Los esquimales hablaban entre ellos sin dejar de acercarse al gigante de bronce. Le juzgaban un enemigo, pero el hecho de hablar su propia lengua les desconcertaba.

—¿De dónde vienes? —interrogó uno.

—De una tierra del Sur, donde siempre hace calor.

Vio que no le creían. Aquellos individuos no podían creer un hecho que desconocían por completo.

Uno agitó un brazo de una manera expresiva.

—No existe semejante tierra —afirmó, rotundo—. La única tierra aparte de ésta es Nakroom, el gran espacio más allá del cielo.

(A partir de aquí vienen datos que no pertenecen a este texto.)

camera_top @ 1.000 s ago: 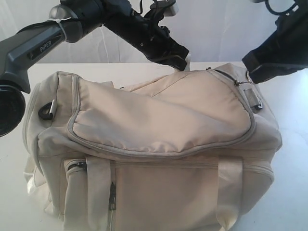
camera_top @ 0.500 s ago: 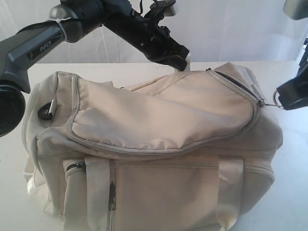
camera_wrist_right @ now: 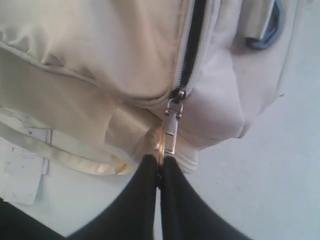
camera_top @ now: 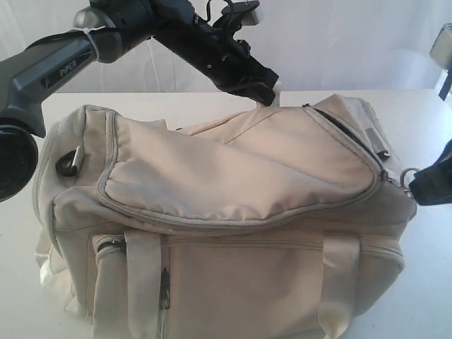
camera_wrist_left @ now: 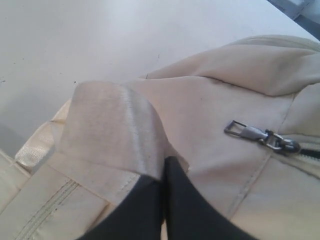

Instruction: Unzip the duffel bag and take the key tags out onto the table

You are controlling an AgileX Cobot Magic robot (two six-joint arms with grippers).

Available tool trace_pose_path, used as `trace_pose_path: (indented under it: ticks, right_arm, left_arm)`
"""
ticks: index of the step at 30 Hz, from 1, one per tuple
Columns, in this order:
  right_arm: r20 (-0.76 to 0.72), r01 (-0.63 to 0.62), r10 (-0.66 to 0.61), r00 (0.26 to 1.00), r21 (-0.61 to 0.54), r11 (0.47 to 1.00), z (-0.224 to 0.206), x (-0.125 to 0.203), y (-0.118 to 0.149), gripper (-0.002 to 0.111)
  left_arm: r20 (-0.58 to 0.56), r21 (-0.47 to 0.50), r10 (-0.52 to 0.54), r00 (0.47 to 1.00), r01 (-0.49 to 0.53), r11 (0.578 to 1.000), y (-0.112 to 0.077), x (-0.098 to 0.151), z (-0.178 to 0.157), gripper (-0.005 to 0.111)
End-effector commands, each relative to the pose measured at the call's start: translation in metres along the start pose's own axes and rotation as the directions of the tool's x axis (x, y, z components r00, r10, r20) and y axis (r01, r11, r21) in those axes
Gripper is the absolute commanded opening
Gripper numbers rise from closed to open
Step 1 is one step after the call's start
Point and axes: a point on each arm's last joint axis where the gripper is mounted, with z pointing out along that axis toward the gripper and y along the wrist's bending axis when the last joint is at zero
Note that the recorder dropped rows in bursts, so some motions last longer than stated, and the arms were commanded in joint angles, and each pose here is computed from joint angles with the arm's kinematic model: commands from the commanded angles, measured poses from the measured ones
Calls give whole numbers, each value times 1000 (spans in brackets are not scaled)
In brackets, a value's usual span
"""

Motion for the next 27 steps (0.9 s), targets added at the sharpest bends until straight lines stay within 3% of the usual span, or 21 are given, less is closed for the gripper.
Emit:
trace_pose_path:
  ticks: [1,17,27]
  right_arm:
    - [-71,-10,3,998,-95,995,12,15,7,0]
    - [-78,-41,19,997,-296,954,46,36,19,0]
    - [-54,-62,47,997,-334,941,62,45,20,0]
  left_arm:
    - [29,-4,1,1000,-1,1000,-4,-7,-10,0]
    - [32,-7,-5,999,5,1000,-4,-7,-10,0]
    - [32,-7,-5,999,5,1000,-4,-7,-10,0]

Doc comprendió que no habían oído hablar de Groenlandia ni de ningún país situado al Sur. Era una de las tribus más atrasadas que existía.

—Muy bien —insistió Doc—. Vengo de Nakroom. Y vengo a hacer bien.

—Hablas con una lengua maligna —le informaron—. Sólo los «tongaks», los malos espíritus vienen de Nakroom.

Doc Savage decidió abandonar el tema. No tenía tiempo de convertir sus creencias religiosas.

Observó sus armas. Llevaban arpones con correas de pelo de foca dobladas en sus puntas desmontables.

Algunos empuñaban oonapiks, lanzas de caza cortas. También se veían algunas bayonetas, evidentemente cogidas del Oceanic. No vio ningún arma de fuego.

También empuñaban látigos corrientes para los perros, armas no menos peligrosas. Doc Savage no ignoraba que un esquimal armado de uno de esos látigos podía cortar el cuello de un hombre a una distancia de cinco pasos.

Dar latigazos a objetos distantes con los látigos para perros, era uno de los deportes más apreciados de los esquimales.

—¡Matadlo! —instó el jefe de esquimales—. Es sólo un hombre. Será fácil.

El innuito cometía un grave error, el mismo error en que los enemigos de Doc solían recurrir.

El hombre de bronce cogió una mesa redonda que le serviría de escudo contra cualquier arma que sus enemigos tuviesen.

Cogió una silla y la arrojó sobre los esquimales. Tres de ellos, que no tuvieron tiempo de esquivar, fueron abatidos.

Una lluvia de arpones y lanzas se clavaron en la mesa.

Doc lanzó dos sillas más y retrocedió a un lugar lejos de la lámpara más cercana. Bajó la mesa para que pensaran que estaba detrás.

Luego, agachándose, se alejó sin ser observado.

Los esquimales se abalanzaron contra la mesa, dispuestos a terminar con su contrincante. Al no encontrarle, prorrumpieron en alaridos de furia.

Los aullidos se convirtieron en gritos de dolor cuando los cazadores empezaron a caer bajo los golpes de los puños de bronce.

Un innuito acometió con un arpón a Doc, quien, arrancando el arma de las manos del individuo, se lo rompió en la cabeza.

Un poderoso látigo le cortó la caperuza de su parka, cual si la cortaran con un cuchillo.

El gigante de bronce retrocedió. Las lanzas y las bayonetas lo respetaron por milagro. Su sobrenatural habilidad empezó a producir efecto.

Los esquimales se contemplaron asustados.

—En verdad, es un «tongak», un mal espíritu —murmuraron—. Ningún otro sería tan difícil de matar.

—¡Lo atacaremos todos a la vez! —ordenó el jefe, algo escéptico en cuestiones de religión.

Apenas pronunció estas palabras, cuando rodó inerte por el suelo frente a la silla que lo abatió.

El daño estaba hecho. Los innuitos acometieron en grupo.

Habían encontrado la única posibilidad de reducir a Doc. Eran alrededor de cincuenta hombres, bajos y gruesos, fuertes y feroces luchadores.

Profiriendo locos y espeluznantes alaridos, se abalanzaron contra el poderoso hombre de bronce.

Doc retrocedió paso a paso, sin perder de vista a los esquimales que iban acercándose. Con los músculos en tensión se preparó para el ataque supremo.

La situación hacíase desesperada.

En su lento retroceso, tocó por fin con la espalda un objeto sólido. Era un mamparo providencial que le evitaría ser rodeado de enemigos.

No prestó gran atención al hecho de que se hallaba cerca del lugar donde el objeto extraño, blando y cálido, se le posara sobre el cuello.

Comprendiendo que se les escapaba su presa, los horribles innuitos, lanzando gritos y aullidos espeluznantes, se dispusieron a atacar.

Una puerta se abrió junto al acorralado Doc. Una mano fuerte y suave surgió al exterior, asiéndole el brazo.

Era la mano inconfundible de una mujer blanca.